The Complainants are indeed “very American” and they do indeed fall within the description of “millennials”. When their names came to the attention of the Respondents they were among the youngest, if not the youngest, of the Kardashian-Jenner clan, a family of celebrities with a significant reputation and goodwill in the world of sport, entertainment and fashion. It would have been surprising if the Complainants had not followed in the footsteps of their parents and older siblings, as they now have.
The Panel is of the view that the Respondents selected the names of the Complainants for the Domain Names in anticipation of the reputation and goodwill (i.e. trade mark rights) that those names were likely to attract and have in fact attracted. The unfair commercial advantage to the Respondents is obvious.
The Panel is of the view that this is one of those cases identified in the paragraph quoted above from paragraph 3.1 of the WIPO Overview 2.0 where the registration of the Domain Names was clearly intended “to take advantage of the Complainants’ likely rights” in their names and falls foul of paragraphs 4(a)(iii) and 4(b) of the Policy.
The Panel finds that the Domain Names were registered and are being used in bad faith.

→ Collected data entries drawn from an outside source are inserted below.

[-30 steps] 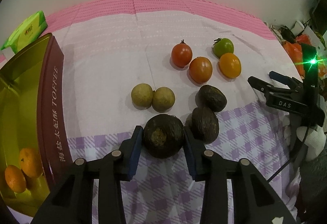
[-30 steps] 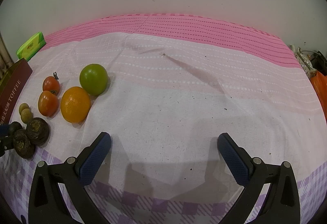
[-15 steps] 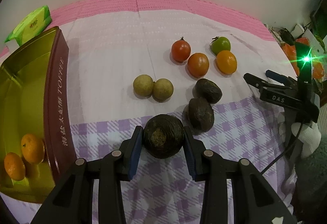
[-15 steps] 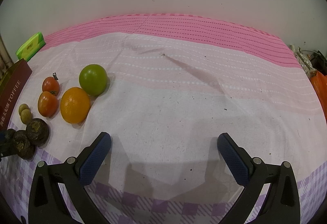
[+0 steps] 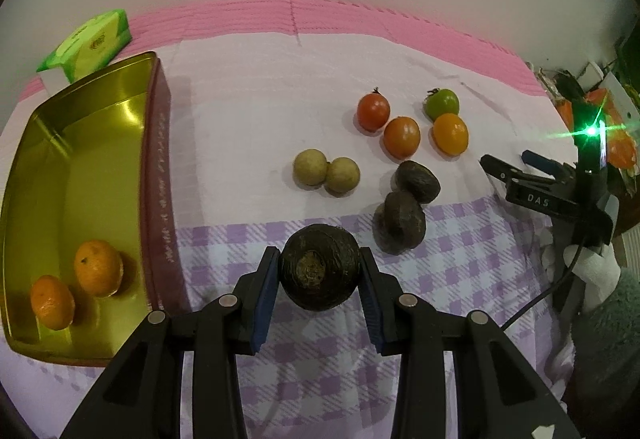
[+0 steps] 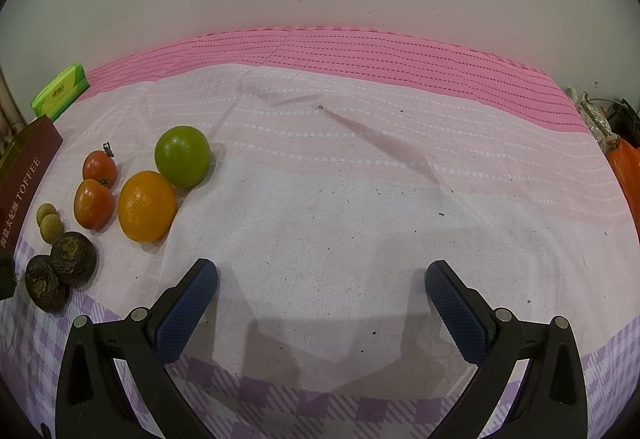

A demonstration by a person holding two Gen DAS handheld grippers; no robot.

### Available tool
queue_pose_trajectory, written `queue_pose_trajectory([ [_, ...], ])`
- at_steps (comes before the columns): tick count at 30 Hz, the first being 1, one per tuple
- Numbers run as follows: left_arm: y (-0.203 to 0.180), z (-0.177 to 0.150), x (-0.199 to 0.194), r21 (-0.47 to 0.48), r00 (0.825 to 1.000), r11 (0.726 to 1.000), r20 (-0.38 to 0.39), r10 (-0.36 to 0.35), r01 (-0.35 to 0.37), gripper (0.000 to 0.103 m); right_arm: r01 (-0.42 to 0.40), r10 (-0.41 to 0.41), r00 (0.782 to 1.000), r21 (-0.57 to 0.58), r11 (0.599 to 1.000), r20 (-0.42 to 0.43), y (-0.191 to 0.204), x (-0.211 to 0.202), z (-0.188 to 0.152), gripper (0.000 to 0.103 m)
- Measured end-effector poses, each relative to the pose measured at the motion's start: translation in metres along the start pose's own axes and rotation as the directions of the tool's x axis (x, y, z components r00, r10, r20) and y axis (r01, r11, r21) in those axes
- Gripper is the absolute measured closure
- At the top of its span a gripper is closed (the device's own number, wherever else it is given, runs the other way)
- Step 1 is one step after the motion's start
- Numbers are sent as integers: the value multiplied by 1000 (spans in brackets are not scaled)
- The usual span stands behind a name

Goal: Organize fruits

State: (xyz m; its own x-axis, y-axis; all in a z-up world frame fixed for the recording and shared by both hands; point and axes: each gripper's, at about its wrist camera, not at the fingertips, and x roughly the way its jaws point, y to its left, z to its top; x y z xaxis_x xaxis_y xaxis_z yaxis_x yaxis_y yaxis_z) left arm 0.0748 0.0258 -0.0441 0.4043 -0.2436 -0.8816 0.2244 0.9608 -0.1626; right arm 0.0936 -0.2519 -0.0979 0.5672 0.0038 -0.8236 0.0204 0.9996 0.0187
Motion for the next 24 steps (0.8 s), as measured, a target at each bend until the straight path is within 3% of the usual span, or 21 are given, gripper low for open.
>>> queue_pose_trajectory([
  [16,40,10,-31,-120,998,992,55,34,-27,68,0,0,1000,0,1000,0,-1,0,0,0],
  [24,75,21,-49,-178,990,980,99,105,-86,68,0,0,1000,0,1000,0,-1,0,0,0],
])
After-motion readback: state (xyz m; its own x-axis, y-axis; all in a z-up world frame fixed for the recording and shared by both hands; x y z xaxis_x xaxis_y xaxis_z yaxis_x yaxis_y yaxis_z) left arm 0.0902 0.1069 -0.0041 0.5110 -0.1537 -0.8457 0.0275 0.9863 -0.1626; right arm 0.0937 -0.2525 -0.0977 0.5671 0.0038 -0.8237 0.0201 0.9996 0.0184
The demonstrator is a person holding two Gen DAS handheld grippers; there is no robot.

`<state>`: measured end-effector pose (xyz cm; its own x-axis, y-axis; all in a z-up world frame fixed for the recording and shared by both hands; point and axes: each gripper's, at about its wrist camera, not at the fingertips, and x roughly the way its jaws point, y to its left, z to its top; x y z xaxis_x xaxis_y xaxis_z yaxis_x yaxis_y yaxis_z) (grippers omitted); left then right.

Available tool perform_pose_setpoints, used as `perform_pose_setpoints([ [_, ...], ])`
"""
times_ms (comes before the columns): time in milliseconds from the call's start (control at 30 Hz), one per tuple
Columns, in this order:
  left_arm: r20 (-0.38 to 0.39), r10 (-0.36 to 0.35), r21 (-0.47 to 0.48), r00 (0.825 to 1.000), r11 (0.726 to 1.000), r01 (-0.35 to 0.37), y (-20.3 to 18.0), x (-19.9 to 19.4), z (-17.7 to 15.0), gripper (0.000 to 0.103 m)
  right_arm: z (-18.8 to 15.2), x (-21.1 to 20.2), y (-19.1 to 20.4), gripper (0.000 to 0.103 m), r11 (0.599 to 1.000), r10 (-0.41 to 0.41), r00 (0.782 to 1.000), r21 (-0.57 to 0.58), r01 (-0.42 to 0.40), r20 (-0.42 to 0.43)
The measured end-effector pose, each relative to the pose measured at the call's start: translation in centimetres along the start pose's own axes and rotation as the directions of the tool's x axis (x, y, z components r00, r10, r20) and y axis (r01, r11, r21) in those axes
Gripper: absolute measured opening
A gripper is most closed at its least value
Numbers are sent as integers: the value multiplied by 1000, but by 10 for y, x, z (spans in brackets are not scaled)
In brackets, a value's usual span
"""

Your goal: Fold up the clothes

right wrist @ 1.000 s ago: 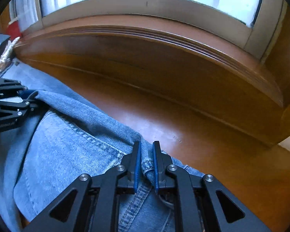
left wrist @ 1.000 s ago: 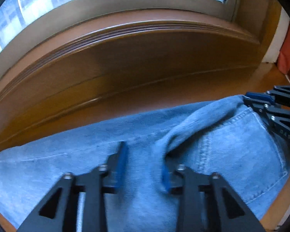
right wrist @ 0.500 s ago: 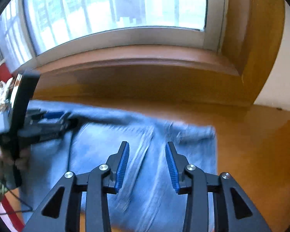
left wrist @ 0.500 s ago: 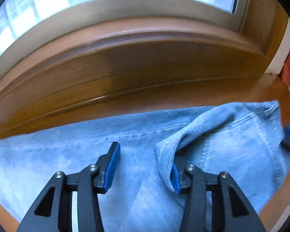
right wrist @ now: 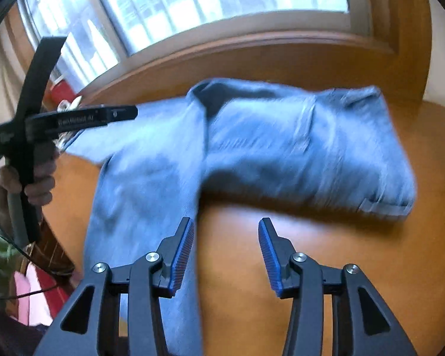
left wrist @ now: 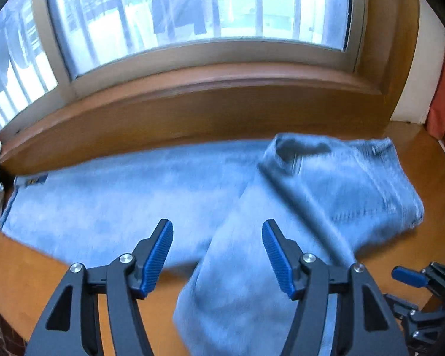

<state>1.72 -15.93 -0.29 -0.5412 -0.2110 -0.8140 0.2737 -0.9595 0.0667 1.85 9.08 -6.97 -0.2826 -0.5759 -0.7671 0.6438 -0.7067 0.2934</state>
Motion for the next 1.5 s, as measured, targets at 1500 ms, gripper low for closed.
perform_pose_setpoints([
  [1500, -58, -132, 49, 990, 990, 134, 325, 56, -44, 60, 242, 242, 243, 10, 990, 0, 999, 139, -6, 43],
])
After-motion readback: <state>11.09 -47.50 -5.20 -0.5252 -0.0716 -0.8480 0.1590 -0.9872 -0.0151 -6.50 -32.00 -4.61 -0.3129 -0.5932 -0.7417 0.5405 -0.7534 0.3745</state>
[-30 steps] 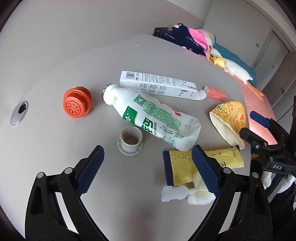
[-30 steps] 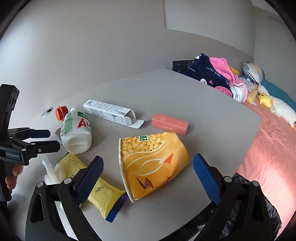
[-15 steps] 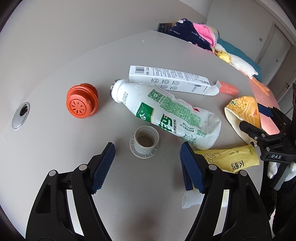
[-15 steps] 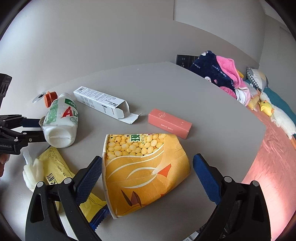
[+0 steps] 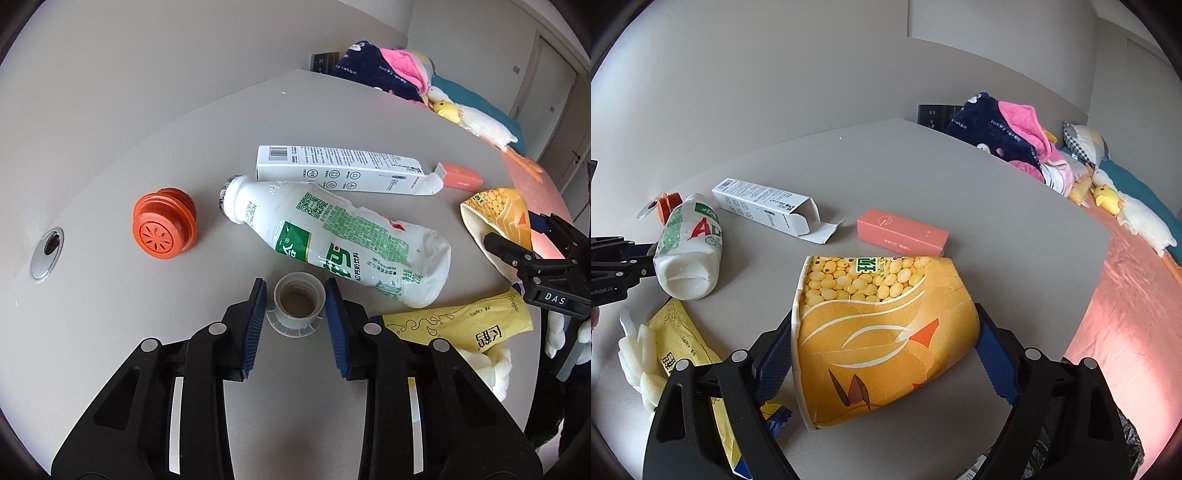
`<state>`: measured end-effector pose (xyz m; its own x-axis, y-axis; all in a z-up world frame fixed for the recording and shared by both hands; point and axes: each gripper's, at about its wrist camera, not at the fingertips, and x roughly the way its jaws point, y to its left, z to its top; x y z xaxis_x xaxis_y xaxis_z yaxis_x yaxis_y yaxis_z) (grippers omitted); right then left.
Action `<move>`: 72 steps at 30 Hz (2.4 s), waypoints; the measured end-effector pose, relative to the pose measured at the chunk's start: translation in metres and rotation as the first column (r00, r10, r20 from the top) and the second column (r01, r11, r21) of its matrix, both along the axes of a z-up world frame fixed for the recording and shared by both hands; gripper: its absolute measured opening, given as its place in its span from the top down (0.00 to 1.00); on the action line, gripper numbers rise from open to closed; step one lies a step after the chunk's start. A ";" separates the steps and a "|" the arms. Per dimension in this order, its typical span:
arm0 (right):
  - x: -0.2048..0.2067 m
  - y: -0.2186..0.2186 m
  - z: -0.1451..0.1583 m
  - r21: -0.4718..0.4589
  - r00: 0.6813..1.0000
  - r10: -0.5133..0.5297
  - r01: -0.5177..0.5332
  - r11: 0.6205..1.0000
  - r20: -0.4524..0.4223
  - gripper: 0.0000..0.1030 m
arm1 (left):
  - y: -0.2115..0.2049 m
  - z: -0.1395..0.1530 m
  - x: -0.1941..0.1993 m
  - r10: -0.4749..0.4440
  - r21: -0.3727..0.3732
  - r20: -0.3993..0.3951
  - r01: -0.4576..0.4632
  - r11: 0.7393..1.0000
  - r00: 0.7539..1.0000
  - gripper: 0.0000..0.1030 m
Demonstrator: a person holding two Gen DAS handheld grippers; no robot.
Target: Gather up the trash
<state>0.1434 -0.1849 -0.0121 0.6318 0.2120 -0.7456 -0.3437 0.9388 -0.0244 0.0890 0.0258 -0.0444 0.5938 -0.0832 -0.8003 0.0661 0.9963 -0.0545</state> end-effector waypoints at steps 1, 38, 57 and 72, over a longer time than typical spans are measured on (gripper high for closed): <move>-0.001 -0.001 0.001 0.003 1.000 -0.005 0.005 1.000 0.000 0.15 | 0.000 0.001 0.000 0.004 0.004 0.003 -0.004 1.000 1.000 0.69; -0.077 -0.075 0.066 0.123 0.975 -0.213 0.204 0.971 0.067 0.15 | -0.092 0.055 -0.041 -0.190 -0.013 0.109 0.193 0.981 0.976 0.69; -0.115 -0.122 0.075 0.132 0.941 -0.329 0.318 0.939 0.075 0.15 | -0.158 0.059 -0.045 -0.330 -0.014 0.114 0.334 0.942 0.937 0.69; -0.136 -0.158 0.076 0.138 0.900 -0.430 0.418 0.898 0.070 0.15 | -0.200 0.059 -0.053 -0.428 -0.010 0.112 0.432 0.902 0.897 0.69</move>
<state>0.0073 -0.3430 0.0640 0.7485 -0.0110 -0.6630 0.0863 0.9930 0.0810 0.0358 -0.1746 0.0144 0.5742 -0.3753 -0.7277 0.4947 0.8672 -0.0569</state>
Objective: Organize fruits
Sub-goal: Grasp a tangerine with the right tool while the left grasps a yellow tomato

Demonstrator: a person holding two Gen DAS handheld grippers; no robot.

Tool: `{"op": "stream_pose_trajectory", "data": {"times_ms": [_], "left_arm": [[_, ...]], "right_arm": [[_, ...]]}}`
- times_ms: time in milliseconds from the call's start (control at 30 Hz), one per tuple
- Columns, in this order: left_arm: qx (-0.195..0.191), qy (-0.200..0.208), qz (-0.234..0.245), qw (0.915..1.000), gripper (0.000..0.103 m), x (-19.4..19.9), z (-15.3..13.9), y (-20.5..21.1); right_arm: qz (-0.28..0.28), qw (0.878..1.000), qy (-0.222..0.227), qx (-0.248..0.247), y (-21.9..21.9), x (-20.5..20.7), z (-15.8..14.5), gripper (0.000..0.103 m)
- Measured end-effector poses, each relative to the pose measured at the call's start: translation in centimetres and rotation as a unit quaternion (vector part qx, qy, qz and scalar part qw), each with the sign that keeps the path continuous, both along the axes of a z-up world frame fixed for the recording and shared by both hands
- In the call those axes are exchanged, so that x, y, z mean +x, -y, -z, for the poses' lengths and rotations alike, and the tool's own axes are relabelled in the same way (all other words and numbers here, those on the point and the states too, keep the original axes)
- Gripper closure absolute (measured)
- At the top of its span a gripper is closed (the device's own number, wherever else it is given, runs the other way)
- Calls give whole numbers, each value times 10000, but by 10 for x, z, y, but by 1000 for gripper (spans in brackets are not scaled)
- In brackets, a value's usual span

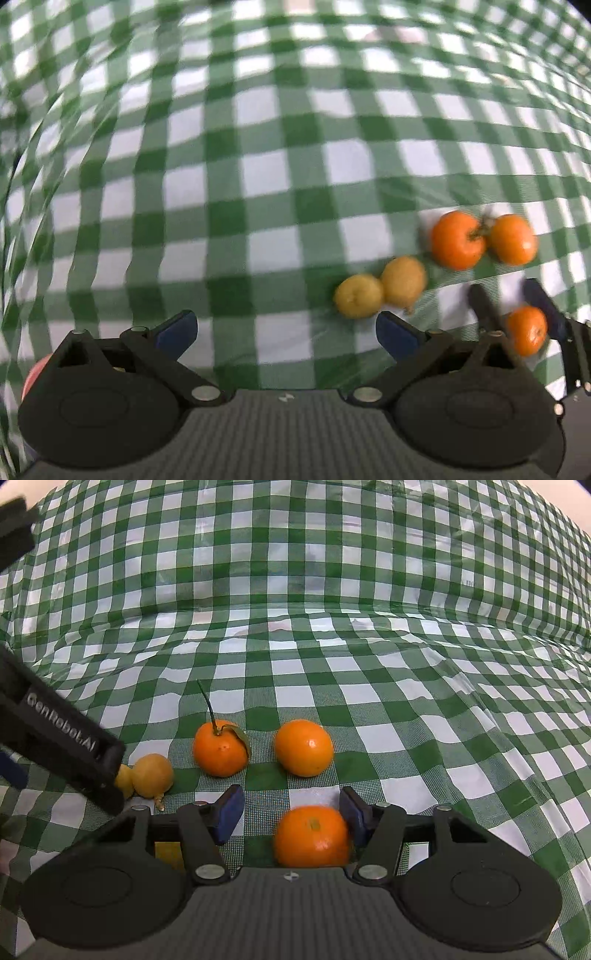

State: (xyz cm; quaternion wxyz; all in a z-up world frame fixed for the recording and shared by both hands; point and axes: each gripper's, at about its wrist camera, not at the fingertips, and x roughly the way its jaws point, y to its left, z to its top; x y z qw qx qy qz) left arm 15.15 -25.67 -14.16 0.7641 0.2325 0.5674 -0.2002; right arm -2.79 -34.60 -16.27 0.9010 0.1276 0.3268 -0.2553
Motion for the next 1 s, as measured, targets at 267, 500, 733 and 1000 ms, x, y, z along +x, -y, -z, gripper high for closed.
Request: {"op": "stream_pose_trajectory", "data": {"times_ms": [267,500,733,1000], "left_arm": [[-170,-259,103,9995,33,5,3,16],[-244,-347,9,9991,17,-2,-6,5],[-7,-219,171,9996,46,-12,1,8],[-210,-105,-102,9997,74,-16,-24,-11]], "right_arm": [[-59,9998,-155,-105,-1,-3,0,44],[-20,9998,-175,-86,-4,-7,0,44],[1,9998,-211,8,-4,-15,-4,64],[280,9995,153,47,2,-21,-11,64]]}}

For the foregoing reasons, in accordance with paragraphs 4(i) of the Policy and 15 of the Rules, the Panel orders that the Domain Name <kyliejenner.com> be transferred to the Complainant, Kylie Jenner, and that the Domain Name <kendalljenner.com> be transferred to the Complainant, Kendall Jenner.
Date: August 21, 2015
1 While the Complainants’ registrations identified above are service marks rather than trade marks, for convenience the Panel refers to them throughout this decision as trade marks, given the fact that the Respondents refer to them a trade marks and there is no significance in the distinction.